ABOUT THIS EXERCISE:
Only those lines running from the line that contains "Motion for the" through the end of the material are to be written out, each exactly as shown.

DATA SEGMENT:
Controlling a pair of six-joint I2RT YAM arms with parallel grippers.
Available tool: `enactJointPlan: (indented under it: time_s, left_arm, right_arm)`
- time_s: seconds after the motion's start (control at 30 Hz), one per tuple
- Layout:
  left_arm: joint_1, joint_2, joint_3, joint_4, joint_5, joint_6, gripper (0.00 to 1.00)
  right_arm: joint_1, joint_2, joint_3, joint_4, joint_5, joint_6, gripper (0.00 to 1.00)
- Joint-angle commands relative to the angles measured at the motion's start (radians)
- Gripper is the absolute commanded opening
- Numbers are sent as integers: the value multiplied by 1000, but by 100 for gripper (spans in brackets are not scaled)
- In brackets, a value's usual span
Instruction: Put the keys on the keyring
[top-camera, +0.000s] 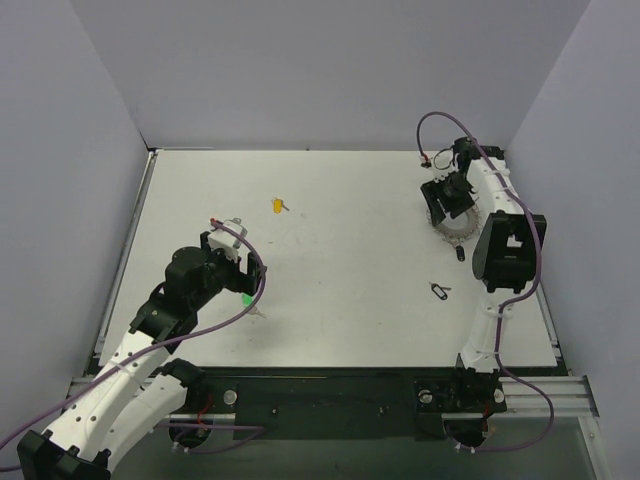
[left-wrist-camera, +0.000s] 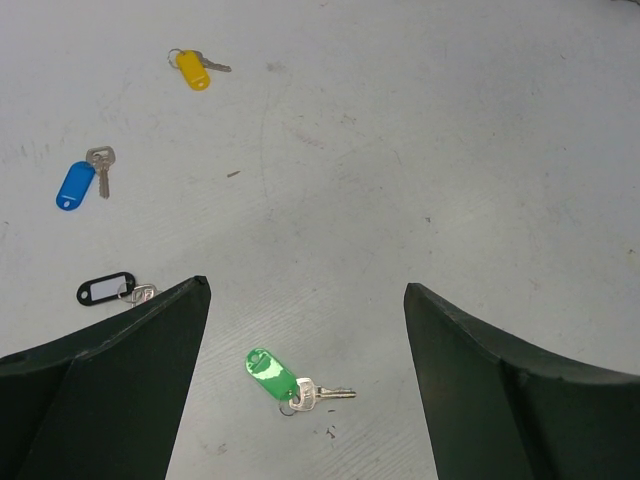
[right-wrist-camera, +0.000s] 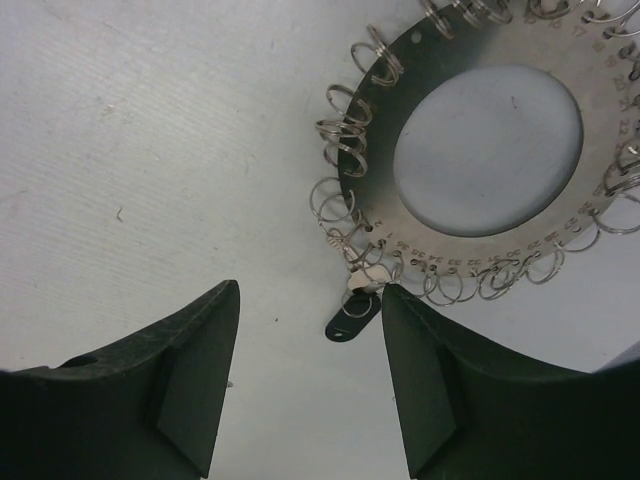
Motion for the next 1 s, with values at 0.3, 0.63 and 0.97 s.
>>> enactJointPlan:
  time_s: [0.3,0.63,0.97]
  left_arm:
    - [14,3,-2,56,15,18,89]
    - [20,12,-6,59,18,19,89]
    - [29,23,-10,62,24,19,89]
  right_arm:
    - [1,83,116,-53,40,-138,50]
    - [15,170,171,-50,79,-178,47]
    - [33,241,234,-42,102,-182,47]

FINISHED TASK:
Motion for the next 1 s, with values at 0.3, 0.63 and 0.97 s.
>>> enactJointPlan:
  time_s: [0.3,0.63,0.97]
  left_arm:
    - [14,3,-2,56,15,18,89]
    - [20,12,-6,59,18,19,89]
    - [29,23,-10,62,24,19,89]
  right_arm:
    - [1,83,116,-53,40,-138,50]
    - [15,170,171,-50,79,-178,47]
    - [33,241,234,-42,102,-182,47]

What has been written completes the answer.